C’est une sorte de libre-service du sang, où il dépose l’ancien pour obtenir de nouvelles cellules. C’est presque comme un troisième rein exclusivement destiné aux cellules sanguines, tandis que les reins sont destinés exclusivement aux fluides extérieurs au système. Ils sont situés derrière l’estomac, presque au niveau du pancréas dans le dos, un de chaque côté de la colonne vertébrale. Les artères transportent le sang jusqu’aux reins, où il est filtré de toutes ses toxines par leurs tissus semblables à une éponge, permettant au liquide pur de passer entre leurs filaments pour être renvoyé au système sanguin par les veines.
Les déchets sont expulsés dans le bassinet rénal, à l’intérieur des reins, qui se prolonge vers l’extérieur en devenant l’uretère. Chaque conduit descend jusqu’à se rejoindre à la vessie, une poche située au niveau du pubis, qui retient les fluides jusqu’à être complètement remplie. Cette pression commence alors à pousser ce liquide à travers l’urètre, où il sera éliminé, excrété sous forme d’urine par les organes génitaux.
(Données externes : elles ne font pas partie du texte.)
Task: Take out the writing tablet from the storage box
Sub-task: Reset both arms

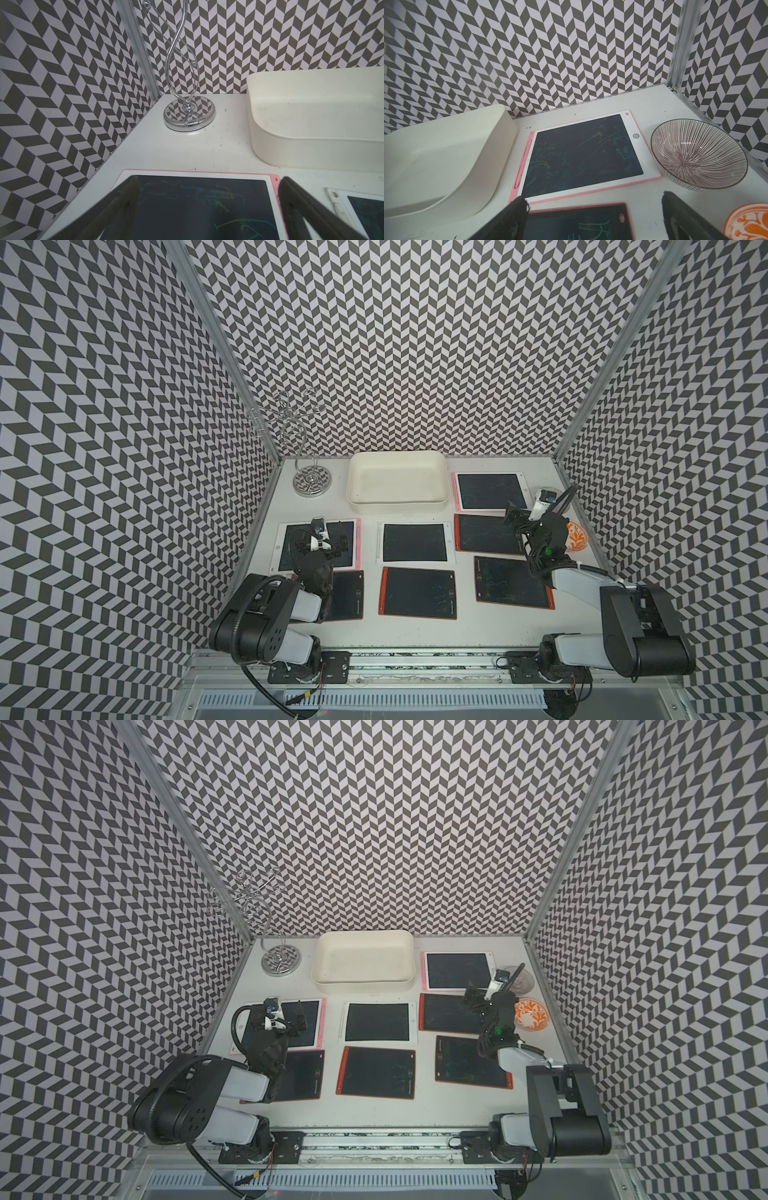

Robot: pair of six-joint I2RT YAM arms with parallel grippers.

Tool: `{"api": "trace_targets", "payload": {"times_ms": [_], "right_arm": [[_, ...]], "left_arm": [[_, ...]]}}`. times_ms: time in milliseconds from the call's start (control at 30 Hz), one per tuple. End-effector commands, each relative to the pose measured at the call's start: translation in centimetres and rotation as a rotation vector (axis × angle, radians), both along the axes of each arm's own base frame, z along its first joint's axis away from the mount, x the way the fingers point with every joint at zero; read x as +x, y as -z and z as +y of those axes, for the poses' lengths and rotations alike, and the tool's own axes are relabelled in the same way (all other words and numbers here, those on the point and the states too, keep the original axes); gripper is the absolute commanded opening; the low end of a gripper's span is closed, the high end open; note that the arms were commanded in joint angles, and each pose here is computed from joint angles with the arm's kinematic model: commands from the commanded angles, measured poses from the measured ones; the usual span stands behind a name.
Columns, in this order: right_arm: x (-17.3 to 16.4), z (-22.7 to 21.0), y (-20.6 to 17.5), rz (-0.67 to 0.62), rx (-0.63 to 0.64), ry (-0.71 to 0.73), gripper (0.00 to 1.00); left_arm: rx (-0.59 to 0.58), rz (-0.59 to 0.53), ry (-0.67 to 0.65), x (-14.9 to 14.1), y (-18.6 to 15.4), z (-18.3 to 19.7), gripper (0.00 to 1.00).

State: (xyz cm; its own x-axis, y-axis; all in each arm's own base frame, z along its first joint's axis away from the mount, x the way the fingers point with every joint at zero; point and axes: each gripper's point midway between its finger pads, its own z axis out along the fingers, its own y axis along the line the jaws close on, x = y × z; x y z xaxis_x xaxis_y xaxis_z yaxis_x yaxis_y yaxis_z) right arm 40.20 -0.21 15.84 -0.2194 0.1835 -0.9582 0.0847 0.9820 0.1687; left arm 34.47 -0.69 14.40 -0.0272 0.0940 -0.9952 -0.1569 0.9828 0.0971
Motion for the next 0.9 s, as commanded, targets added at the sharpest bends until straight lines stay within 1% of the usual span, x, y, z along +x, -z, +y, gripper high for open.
{"api": "trace_targets", "payload": {"times_ms": [0,100,167,267,367,467,533,667,767,833,867], "right_arm": [[0.6,0.1,-3.1,-0.126,-0.017,-0.029,0.99],[0.2,-0.2,-3.4,-0.148,-0.035,-0.026,0.99],[0.0,-0.2,-3.4,-0.154,-0.038,-0.034,0.99],[-0.2,-0.1,-2.9,-0.136,-0.077,-0.047,0.99],[-0.7,-0.3,-2.3,-0.155,-0.104,-0.034,0.99],[-1.0,-0.2,-1.8,-0.165,-0.113,-0.040,0.99],[-1.1,-0.3,-1.5,-0.167,-0.113,-0.038,0.99],[-1.2,-0.1,-0.2,-0.167,-0.113,-0.048,0.99],[-1.6,0.2,0.6,-0.193,-0.114,-0.066,0.99],[-2.2,0.4,-0.1,-0.258,-0.121,-0.074,0.99],[-2.2,0.4,-0.3,-0.265,-0.120,-0.073,0.99]], "left_arm": [[-0.003,-0.155,0.008,-0.4,-3.3,0.3,0.99],[-0.022,-0.109,0.042,0.3,-2.6,0.2,0.99],[-0.040,-0.101,0.046,0.5,-2.2,0.5,0.99],[-0.044,-0.139,0.044,0.4,-2.4,1.0,0.99],[-0.051,-0.057,0.086,1.7,-1.4,0.4,0.99],[-0.076,-0.047,0.093,2.7,-1.2,1.0,0.99],[-0.103,-0.008,0.091,3.3,-0.6,1.5,0.99],[-0.111,0.004,0.097,3.7,-0.4,1.6,0.99],[-0.111,0.007,0.096,3.7,-0.4,1.6,0.99],[-0.112,0.007,0.096,3.8,-0.4,1.6,0.99],[-0.113,0.008,0.095,3.8,-0.4,1.7,0.99]]}}
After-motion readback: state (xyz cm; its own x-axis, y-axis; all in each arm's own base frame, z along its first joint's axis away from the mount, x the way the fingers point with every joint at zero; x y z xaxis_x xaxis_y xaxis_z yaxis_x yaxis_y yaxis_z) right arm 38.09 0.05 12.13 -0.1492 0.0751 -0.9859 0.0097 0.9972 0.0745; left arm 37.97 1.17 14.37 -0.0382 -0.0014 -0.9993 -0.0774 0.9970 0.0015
JE : Le voyage des déchets… Intéressant.
JE SUIS : Le système excréteur est fondamental pour ta santé, pour ta stabilité. Il aide à la purification quotidienne du reste des systèmes, leur permettant de fonctionner correctement, en harmonie. Tu comprends ainsi l’importance d’observer ce que tu consommes et la manière dont tu aides ton corps à travailler ou à se reposer, tout comme tu peux observer tes propres ombres, les choses dont tu n’as plus besoin.
JE : Le détachement…
JE SUIS : Lâcher les relations toxiques, les attachements malsains, libérer les émotions stagnantes à travers les pleurs, en excrétant les sentiments douloureux par les larmes. S’autoriser à pleurer. Déféquer est comme l’effort de l’accouchement qui libère ce qui n’est plus à moi, ce qui ne m’appartient plus et appartient aux autres.
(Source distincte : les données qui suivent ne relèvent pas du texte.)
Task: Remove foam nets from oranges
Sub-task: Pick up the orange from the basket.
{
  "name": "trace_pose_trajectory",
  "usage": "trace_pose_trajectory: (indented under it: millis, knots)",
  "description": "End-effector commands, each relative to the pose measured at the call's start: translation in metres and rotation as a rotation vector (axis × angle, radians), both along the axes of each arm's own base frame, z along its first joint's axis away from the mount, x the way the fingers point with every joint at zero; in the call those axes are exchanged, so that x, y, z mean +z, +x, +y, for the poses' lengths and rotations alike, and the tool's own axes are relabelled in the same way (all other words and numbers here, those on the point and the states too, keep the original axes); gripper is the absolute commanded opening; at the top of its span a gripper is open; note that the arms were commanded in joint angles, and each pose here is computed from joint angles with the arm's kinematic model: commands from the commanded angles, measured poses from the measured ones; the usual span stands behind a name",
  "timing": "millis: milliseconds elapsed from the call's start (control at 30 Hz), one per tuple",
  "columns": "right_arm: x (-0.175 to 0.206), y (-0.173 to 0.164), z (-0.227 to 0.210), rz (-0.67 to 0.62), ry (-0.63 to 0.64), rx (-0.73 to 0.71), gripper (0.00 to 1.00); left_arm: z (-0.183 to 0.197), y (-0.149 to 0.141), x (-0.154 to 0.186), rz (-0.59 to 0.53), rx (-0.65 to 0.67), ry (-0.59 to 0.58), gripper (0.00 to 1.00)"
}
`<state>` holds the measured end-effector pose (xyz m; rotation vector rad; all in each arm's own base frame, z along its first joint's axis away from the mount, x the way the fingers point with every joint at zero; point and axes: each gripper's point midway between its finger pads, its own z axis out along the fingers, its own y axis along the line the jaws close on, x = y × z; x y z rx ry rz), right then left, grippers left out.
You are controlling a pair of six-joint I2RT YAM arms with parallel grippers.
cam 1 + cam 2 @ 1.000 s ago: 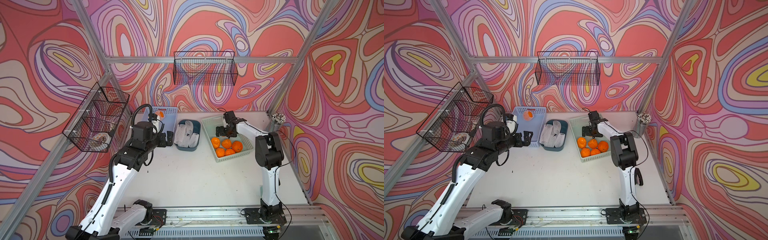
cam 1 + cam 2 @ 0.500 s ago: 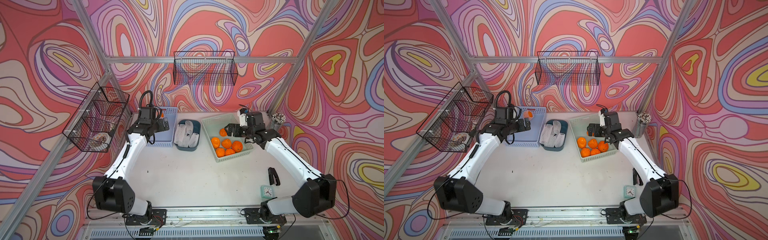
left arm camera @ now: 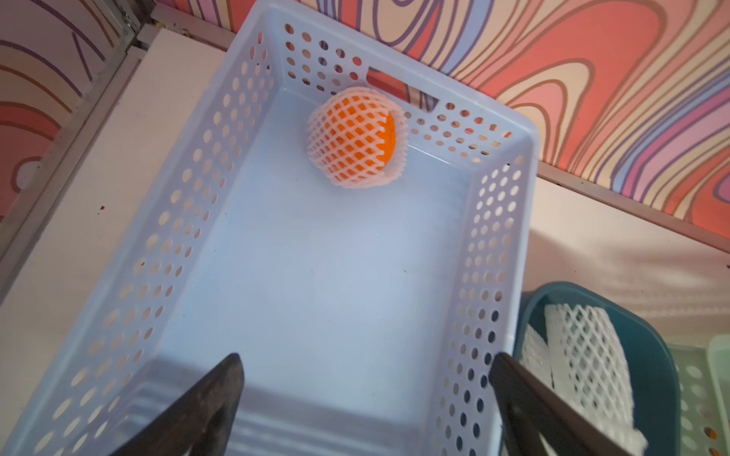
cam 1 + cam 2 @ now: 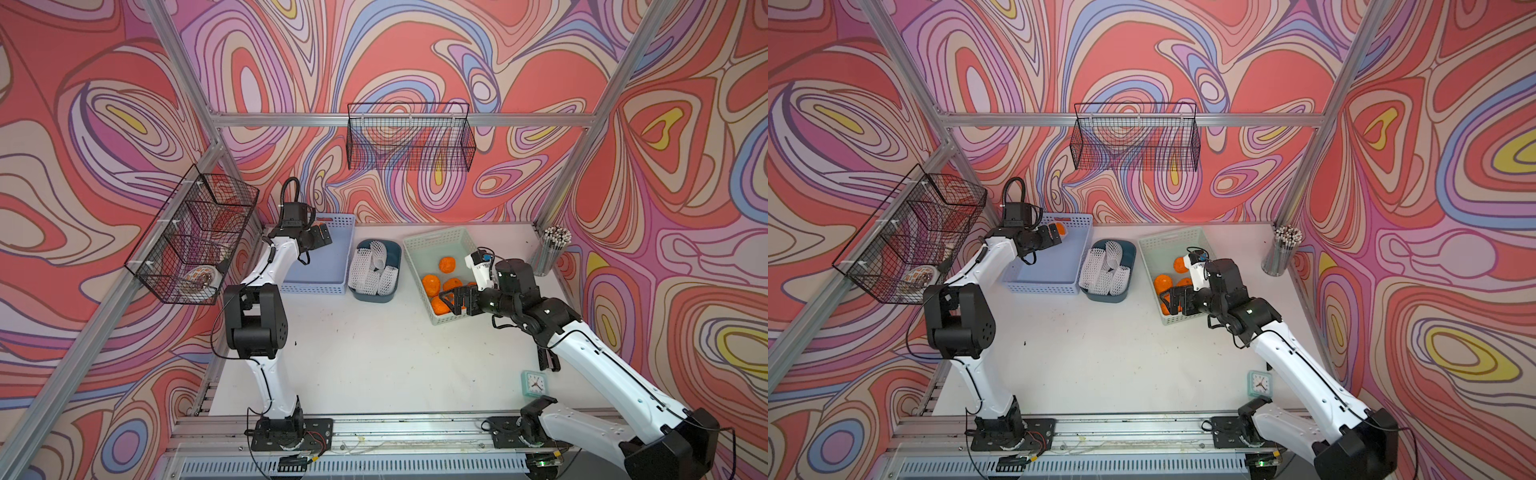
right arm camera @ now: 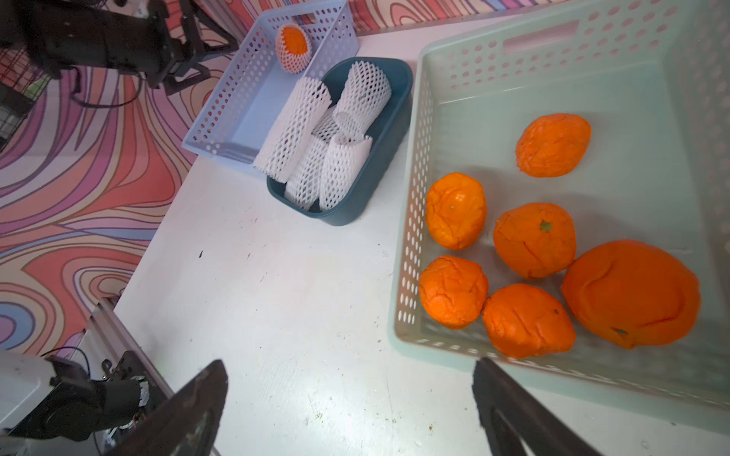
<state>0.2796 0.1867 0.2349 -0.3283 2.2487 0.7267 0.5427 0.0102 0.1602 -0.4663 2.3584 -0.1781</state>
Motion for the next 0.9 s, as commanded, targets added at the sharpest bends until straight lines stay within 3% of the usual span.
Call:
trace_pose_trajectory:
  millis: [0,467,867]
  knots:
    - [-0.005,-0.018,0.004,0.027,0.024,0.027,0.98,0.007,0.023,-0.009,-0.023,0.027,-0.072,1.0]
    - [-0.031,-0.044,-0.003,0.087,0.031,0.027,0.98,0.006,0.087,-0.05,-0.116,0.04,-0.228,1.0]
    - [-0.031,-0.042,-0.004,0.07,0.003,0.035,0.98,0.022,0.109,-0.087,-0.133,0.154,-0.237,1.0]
JE : « Je me chie dessus », comme on dit dans la culture scatologique…
JE SUIS : Libérer la merde de soi, c’est reconnaître que j’étais le seul à la retenir en moi. La question est : pourquoi, pour quoi, depuis où ?
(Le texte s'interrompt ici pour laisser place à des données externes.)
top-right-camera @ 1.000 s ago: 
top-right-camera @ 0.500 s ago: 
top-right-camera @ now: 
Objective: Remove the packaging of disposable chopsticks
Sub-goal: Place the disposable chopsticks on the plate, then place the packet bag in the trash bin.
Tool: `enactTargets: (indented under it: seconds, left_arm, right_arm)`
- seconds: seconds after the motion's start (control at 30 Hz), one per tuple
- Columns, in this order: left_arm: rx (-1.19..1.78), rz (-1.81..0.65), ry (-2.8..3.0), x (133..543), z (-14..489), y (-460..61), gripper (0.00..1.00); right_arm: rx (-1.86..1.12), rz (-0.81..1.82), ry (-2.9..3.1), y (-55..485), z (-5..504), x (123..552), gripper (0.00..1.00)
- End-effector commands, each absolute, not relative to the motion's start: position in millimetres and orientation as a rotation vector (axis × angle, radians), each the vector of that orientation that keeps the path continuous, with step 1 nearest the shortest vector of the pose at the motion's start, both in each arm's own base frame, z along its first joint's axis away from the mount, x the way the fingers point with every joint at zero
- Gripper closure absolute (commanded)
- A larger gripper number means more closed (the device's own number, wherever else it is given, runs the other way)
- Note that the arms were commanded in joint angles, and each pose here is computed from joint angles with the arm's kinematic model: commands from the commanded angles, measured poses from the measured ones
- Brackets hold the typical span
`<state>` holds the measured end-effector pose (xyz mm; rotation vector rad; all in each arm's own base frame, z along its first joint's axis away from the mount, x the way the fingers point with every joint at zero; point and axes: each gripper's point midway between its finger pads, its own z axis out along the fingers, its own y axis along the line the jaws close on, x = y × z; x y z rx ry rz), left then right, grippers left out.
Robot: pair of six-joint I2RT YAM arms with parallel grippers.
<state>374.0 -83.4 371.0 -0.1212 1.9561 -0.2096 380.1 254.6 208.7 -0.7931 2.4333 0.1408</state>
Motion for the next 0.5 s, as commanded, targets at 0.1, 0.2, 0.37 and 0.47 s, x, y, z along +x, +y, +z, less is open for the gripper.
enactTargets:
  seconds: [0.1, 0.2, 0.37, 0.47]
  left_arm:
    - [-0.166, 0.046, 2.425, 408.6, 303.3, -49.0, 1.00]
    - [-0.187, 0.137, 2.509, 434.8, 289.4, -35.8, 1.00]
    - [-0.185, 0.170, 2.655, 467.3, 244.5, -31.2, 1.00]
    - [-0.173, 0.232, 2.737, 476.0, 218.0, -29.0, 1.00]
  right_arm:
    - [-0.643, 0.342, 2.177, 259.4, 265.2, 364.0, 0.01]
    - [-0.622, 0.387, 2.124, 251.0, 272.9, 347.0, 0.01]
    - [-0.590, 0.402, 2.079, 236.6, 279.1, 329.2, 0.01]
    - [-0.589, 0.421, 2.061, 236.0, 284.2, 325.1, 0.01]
Lorsque tu comprends ces questions, tu peux libérer sans le cacher, mais en reconnaissant que ce que tu cherches à libérer, à un moment donné, c’est toi qui l’as consommé.
JE : Ah, c’est un point intéressant et inflexible… Ce que je cherche à rejeter de ma vie est la même chose qu’un jour, auparavant, j’ai moi-même décidé de consommer…
JE SUIS : Par conséquent, sois responsable de ce que tu consommes, et tu seras conscient de ce que tu excrètes. Deviens conscient de ce que tu excrètes, et tu seras responsable de ce que tu consommes.
JE : Matière, émotion et pensées… Tout ce que nous nions, tout ce que nous voulons lâcher, est utile pour d’autres. Ainsi, avant de le cacher, nous devons connaître son utilité, pourquoi je l’ai consommé, et comment le résultat peut être utile aux autres…
JE SUIS : Ce que je tais peut nuire aux autres. Raconter mes maux, ce qui est toxique en moi, peut aider les autres à améliorer leur vie.
JE : « Partager ma merde », en gros, serait comme « fertiliser le sol », au lieu de tout cacher dans un puits qui polluera les eaux… Les émotions.
JE SUIS : Alors, la prochaine fois que tu iras aux toilettes, réfléchis vraiment : qu’est-ce que je suis en train de lâcher, et qu’est-ce que je ne me permets pas de lâcher ?
JE : Le trône méditatif des toilettes…
JE SUIS : Centre d’inspiration personnelle. À partir de maintenant, transforme les toilettes en un lieu de reconnaissance, car ce n’est pas l’endroit où tu te débarrasses de ce que tu n’aimes pas, mais l’endroit où tu te libères de ce que tu pensais de toi-même, afin de mieux connaître ce que tu as à l’intérieur.
JE : Personne ne m’avait jamais, jusqu’à maintenant, « envoyé chier » ou dit « va te faire foutre » d’une manière aussi profonde et poétique… Même spirituellement.
JE SUIS : Maintenant tu sais. Il y a de la poésie en toute chose. La biologie est parfaite, elle est donc la voix de l’esprit. Sois libre.